From the terrible sufferings of the martyr Ioan Pintilie
The Christmas holidays were approaching. We had taken part in many horrors, but, man being a frighteningly adaptable creature, we were less and less impressed by the monstrosities in which we took part. […]
With our guilty eyes we watched them as they were now forced to break the fast of the holy feasts by “eating” the “sweet delicacies” that had become “traditional fare” both at the Nativity and at His Crucifixion, at Easter! […]
Țurcanu hastened to be one of the most schismatic. He was guilty of being one of the great mystics who had made many proselytes! And he was a veteran before ’40. He had appeared here in our absence, replacing Oprișan. In the sense that he had placed the prici in exactly the same place. His name was Pintilie. He waved him over, and when it suited him, he grabbed him, but before he could bring him to him, he slipped out of his hand. He looked up in surprise and hit him so hard that he fell like a stunned man. Țurcanu went straight for the tin can. Pop Cornel, who was standing nearby, poured water on him to wash him off. Pintilie’s clothes were stained with faeces and urine (from the toilet) as he struggled to keep them from being forced down his throat. At one point he shouted with the last of his strength: “From now on I won’t eat any more! Someone must have told Țurcanu what had happened, because Pintilie addressed him with that very line: “Who says you won’t eat from now on? Is it so?” and grabbed him. But as he slipped away, he grew heavy and kept asking himself with a grimace of nausea. Probably dizzy from the “smells” of the clothes on the floor, he ordered Mărtinuș to open all the windows and asked Bordeianu [Virgil] what he had to say about “our partisan”? Surely Virgil whispered something to him that got poor Cornel out of danger.
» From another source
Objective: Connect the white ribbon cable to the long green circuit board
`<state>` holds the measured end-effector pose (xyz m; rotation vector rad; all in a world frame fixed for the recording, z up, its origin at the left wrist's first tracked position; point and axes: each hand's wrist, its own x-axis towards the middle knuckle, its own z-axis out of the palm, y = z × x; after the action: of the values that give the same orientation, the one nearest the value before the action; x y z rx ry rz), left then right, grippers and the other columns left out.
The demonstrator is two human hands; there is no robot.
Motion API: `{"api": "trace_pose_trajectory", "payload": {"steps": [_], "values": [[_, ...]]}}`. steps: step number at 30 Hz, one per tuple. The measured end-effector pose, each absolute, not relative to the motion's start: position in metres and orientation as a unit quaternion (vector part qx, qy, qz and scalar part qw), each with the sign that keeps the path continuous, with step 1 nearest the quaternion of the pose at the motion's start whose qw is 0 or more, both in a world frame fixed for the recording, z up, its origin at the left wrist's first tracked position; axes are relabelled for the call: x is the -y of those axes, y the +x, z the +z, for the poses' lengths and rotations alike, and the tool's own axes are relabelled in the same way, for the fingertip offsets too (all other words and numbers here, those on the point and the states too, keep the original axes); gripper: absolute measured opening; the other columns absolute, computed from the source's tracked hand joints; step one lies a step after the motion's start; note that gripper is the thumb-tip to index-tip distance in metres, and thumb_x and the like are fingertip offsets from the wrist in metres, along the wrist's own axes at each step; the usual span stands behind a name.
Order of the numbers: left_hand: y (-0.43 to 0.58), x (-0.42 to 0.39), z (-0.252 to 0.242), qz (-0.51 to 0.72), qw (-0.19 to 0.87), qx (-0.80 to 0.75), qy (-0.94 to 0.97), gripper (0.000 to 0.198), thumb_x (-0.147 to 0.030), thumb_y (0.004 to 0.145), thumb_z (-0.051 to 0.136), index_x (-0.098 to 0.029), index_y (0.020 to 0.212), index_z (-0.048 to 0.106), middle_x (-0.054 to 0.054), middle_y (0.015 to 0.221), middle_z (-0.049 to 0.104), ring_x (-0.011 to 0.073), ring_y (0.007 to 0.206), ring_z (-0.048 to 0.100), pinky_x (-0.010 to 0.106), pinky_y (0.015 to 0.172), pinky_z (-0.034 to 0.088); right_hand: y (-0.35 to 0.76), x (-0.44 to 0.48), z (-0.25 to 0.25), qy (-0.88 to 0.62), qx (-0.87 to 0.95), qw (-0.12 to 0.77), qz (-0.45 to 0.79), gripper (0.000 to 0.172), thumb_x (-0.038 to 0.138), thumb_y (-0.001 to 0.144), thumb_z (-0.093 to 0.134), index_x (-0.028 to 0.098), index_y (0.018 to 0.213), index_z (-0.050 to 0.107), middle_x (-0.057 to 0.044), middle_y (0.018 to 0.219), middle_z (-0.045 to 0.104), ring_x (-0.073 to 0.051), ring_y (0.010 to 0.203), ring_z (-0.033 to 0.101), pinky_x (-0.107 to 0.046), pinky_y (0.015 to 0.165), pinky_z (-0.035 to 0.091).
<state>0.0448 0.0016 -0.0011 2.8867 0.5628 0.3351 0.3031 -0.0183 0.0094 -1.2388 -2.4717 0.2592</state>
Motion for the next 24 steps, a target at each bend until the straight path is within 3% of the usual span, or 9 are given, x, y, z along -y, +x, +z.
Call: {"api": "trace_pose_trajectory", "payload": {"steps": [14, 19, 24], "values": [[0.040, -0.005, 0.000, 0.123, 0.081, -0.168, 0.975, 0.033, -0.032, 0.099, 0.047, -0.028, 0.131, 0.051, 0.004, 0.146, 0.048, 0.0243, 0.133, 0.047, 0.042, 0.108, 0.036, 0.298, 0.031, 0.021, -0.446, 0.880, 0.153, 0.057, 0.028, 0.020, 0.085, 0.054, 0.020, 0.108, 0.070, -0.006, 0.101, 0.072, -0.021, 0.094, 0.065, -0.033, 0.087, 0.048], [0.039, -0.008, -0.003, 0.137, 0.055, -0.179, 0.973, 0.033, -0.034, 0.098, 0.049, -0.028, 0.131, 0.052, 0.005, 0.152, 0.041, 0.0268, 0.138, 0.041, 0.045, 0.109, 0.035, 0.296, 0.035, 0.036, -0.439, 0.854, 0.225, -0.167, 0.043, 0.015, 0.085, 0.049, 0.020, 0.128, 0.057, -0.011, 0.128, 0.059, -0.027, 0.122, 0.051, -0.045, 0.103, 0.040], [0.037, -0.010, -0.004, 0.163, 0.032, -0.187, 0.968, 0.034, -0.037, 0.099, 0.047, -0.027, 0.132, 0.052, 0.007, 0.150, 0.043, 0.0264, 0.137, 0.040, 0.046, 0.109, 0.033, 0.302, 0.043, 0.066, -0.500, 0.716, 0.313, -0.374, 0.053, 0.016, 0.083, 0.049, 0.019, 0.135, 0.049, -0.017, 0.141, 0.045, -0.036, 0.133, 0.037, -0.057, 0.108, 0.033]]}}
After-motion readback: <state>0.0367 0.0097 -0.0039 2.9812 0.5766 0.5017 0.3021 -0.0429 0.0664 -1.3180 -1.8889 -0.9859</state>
And then he gave him this order: “Go with him, that is, with father Cornel, to the bathroom and wash your clothes. If any of you stink, I’ll bleach you.” […]
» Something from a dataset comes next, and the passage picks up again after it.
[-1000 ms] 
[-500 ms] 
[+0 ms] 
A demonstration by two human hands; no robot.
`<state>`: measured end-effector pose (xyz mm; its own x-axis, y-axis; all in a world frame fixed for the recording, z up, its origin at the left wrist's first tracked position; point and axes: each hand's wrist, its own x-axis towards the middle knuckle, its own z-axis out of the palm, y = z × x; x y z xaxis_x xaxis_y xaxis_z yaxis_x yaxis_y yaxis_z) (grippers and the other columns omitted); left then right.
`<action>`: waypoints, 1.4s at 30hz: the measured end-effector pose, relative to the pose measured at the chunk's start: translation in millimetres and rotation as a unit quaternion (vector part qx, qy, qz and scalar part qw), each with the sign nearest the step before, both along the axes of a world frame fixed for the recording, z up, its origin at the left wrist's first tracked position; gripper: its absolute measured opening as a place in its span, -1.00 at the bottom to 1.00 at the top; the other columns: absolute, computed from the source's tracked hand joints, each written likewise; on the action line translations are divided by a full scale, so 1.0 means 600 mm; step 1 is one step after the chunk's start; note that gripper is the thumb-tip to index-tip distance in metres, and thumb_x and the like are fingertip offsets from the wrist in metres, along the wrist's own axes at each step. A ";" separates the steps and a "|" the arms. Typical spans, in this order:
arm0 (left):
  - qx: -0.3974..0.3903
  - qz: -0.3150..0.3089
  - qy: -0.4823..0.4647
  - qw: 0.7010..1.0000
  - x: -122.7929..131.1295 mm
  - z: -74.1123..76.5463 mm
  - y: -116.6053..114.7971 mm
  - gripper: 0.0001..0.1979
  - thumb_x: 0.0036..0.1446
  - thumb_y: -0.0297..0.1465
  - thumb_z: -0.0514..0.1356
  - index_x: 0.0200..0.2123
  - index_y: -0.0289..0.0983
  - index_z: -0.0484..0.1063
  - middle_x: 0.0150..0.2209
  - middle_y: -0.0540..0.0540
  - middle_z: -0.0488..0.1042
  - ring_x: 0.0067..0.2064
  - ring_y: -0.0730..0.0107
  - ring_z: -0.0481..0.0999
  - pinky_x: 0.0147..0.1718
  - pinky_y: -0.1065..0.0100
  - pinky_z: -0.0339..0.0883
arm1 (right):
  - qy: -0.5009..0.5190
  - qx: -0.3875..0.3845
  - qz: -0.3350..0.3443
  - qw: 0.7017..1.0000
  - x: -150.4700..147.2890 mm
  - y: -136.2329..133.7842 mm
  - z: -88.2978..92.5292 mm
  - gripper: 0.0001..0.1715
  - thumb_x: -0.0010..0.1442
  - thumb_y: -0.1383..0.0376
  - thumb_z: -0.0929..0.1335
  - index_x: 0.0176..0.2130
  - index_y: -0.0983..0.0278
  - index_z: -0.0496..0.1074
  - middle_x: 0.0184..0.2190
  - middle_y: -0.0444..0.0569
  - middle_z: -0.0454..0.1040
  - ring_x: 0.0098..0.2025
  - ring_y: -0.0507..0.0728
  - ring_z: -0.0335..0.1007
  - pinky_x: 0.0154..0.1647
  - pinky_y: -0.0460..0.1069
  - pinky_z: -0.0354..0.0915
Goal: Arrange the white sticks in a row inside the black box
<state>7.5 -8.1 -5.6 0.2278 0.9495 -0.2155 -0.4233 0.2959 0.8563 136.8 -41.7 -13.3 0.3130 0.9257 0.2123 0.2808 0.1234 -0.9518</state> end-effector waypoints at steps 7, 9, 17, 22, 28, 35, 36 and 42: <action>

Pintilie hadn’t even had time to hang his clothes out to dry on the edge of the bed and get dressed with a change of clothes from his bag before Țurcanu’s strong arm grabbed him; the collar of his archaic overcoat broke: “Let me warm you up, bandit! I was told you threatened us with a hunger strike?” And he slammed his head against the wall with such force that Pintilie would have collapsed had he not been held still. Although he could see that he had not recovered, he asked him, “Do you realise what this means?” Pintilie didn’t make a sound. This made him all the more angry, so he banged his head harder against the wall and said through his teeth, “You mean you want to die, you little donkey? Don’t you?”
Pintilie’s silence drove him mad: “Good, if you want to die, I’ll help you, bandit!” He threw him on the ledge like nothing, next to the others, and ordered Mărtinuș, through one of his men, to watch him until he died.[1]
(Ștefan Ioan I. Davidescu – Journey through Hell, Vol. II, Dacia Publishing House, Cluj-Napoca, 2003, pp. 266-269)
[1] Ioan Pintilie’s death came later, on 14 January 1951. On the evening of 13 January, he was forced to swallow a bowl of saline solution, which caused him to suffer from a terrible thirst, then madness and finally death.